**Work task:** Please return each of the entries that follow, unchanged in every word.

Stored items
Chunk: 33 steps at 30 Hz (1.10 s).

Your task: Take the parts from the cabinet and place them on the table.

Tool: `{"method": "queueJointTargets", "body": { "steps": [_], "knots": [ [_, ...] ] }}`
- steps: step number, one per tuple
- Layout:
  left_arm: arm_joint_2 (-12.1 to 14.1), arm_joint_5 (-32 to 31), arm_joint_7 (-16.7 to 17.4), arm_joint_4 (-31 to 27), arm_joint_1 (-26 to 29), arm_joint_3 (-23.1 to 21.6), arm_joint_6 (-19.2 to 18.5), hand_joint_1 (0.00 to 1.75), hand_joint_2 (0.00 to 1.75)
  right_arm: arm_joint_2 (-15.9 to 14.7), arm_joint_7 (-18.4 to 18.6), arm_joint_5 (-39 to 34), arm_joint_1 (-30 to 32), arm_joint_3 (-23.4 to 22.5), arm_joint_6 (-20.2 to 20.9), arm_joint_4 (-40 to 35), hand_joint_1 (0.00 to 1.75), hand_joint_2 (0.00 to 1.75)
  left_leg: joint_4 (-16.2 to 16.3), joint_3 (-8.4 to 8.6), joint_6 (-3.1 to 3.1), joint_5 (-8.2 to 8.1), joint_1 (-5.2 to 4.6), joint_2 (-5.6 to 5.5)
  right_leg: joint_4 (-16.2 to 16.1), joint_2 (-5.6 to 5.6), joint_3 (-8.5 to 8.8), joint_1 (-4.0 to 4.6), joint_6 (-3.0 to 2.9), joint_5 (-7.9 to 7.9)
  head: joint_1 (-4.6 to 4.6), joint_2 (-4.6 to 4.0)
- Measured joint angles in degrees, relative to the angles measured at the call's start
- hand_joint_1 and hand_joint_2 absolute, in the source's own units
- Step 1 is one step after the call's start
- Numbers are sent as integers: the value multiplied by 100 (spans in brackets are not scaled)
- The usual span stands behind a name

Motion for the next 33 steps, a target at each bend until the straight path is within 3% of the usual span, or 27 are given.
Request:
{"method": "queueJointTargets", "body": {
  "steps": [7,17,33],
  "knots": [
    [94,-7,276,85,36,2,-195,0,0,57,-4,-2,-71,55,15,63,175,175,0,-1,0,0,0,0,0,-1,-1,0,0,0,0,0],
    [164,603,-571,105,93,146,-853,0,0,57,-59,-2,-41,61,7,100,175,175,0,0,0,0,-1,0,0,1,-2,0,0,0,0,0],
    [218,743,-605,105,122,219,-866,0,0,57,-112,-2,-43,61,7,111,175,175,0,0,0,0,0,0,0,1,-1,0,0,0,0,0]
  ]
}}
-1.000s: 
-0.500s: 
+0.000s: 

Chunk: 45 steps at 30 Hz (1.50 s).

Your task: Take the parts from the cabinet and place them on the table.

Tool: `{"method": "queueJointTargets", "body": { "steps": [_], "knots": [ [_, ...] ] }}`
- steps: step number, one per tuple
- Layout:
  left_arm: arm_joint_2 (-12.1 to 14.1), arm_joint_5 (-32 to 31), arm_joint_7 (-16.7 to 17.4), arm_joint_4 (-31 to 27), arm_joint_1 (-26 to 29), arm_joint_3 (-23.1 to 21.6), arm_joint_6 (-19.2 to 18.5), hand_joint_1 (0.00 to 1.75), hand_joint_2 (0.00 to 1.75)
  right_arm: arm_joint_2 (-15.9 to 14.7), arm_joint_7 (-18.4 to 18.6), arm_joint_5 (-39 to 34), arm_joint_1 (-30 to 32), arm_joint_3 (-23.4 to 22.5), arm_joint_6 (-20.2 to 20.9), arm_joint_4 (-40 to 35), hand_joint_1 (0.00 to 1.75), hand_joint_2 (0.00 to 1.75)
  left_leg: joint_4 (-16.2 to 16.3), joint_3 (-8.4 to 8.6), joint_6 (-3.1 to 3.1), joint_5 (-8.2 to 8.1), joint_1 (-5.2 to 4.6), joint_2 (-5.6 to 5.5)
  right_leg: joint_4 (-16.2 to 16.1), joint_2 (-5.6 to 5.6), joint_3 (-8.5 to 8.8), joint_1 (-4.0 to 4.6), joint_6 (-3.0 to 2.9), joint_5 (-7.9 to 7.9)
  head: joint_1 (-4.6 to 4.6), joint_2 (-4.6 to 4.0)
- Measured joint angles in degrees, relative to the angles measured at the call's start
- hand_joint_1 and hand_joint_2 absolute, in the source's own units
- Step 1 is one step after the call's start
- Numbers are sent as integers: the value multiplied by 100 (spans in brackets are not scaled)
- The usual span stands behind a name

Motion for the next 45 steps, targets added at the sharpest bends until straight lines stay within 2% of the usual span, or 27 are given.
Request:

**Result for this exercise:**
Chunk: 33 steps at 30 Hz (1.10 s).

Your task: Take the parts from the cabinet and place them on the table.

Tool: `{"method": "queueJointTargets", "body": { "steps": [_], "knots": [ [_, ...] ] }}`
- steps: step number, one per tuple
- Layout:
  left_arm: arm_joint_2 (-12.1 to 14.1), arm_joint_5 (-32 to 31), arm_joint_7 (-16.7 to 17.4), arm_joint_4 (-31 to 27), arm_joint_1 (-26 to 29), arm_joint_3 (-23.1 to 21.6), arm_joint_6 (-19.2 to 18.5), hand_joint_1 (0.00 to 1.75), hand_joint_2 (0.00 to 1.75)
  right_arm: arm_joint_2 (-15.9 to 14.7), arm_joint_7 (-18.4 to 18.6), arm_joint_5 (-39 to 34), arm_joint_1 (-30 to 32), arm_joint_3 (-23.4 to 22.5), arm_joint_6 (-20.2 to 20.9), arm_joint_4 (-40 to 35), hand_joint_1 (0.00 to 1.75), hand_joint_2 (0.00 to 1.75)
  left_leg: joint_4 (-16.2 to 16.3), joint_3 (-8.4 to 8.6), joint_6 (-3.1 to 3.1), joint_5 (-8.2 to 8.1), joint_1 (-5.2 to 4.6), joint_2 (-5.6 to 5.5)
  right_leg: joint_4 (-16.2 to 16.1), joint_2 (-5.6 to 5.6), joint_3 (-8.5 to 8.8), joint_1 (-4.0 to 4.6), joint_6 (-3.0 to 2.9), joint_5 (-7.9 to 7.9)
  head: joint_1 (-4.6 to 4.6), joint_2 (-4.6 to 4.0)
- Measured joint angles in degrees, relative to the angles measured at the call's start
- hand_joint_1 and hand_joint_2 absolute, in the source's own units
- Step 1 is one step after the call's start
- Numbers are sent as integers: the value multiplied by 100 (spans in brackets are not scaled)
- The usual span stands behind a name

Motion for the next 33 steps, a target at each bend until the straight path is within 3% of the usual span, or 27 are given.
Request:
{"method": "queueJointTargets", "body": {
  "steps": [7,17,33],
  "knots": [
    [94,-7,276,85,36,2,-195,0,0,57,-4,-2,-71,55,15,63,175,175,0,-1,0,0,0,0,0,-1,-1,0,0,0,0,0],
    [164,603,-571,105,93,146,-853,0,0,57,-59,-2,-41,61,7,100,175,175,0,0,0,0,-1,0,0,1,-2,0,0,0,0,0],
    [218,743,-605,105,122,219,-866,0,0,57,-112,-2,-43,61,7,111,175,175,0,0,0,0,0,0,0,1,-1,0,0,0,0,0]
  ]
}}
-1.000s: 
-0.500s: 
+0.000s: 

Chunk: 45 steps at 30 Hz (1.50 s).

Your task: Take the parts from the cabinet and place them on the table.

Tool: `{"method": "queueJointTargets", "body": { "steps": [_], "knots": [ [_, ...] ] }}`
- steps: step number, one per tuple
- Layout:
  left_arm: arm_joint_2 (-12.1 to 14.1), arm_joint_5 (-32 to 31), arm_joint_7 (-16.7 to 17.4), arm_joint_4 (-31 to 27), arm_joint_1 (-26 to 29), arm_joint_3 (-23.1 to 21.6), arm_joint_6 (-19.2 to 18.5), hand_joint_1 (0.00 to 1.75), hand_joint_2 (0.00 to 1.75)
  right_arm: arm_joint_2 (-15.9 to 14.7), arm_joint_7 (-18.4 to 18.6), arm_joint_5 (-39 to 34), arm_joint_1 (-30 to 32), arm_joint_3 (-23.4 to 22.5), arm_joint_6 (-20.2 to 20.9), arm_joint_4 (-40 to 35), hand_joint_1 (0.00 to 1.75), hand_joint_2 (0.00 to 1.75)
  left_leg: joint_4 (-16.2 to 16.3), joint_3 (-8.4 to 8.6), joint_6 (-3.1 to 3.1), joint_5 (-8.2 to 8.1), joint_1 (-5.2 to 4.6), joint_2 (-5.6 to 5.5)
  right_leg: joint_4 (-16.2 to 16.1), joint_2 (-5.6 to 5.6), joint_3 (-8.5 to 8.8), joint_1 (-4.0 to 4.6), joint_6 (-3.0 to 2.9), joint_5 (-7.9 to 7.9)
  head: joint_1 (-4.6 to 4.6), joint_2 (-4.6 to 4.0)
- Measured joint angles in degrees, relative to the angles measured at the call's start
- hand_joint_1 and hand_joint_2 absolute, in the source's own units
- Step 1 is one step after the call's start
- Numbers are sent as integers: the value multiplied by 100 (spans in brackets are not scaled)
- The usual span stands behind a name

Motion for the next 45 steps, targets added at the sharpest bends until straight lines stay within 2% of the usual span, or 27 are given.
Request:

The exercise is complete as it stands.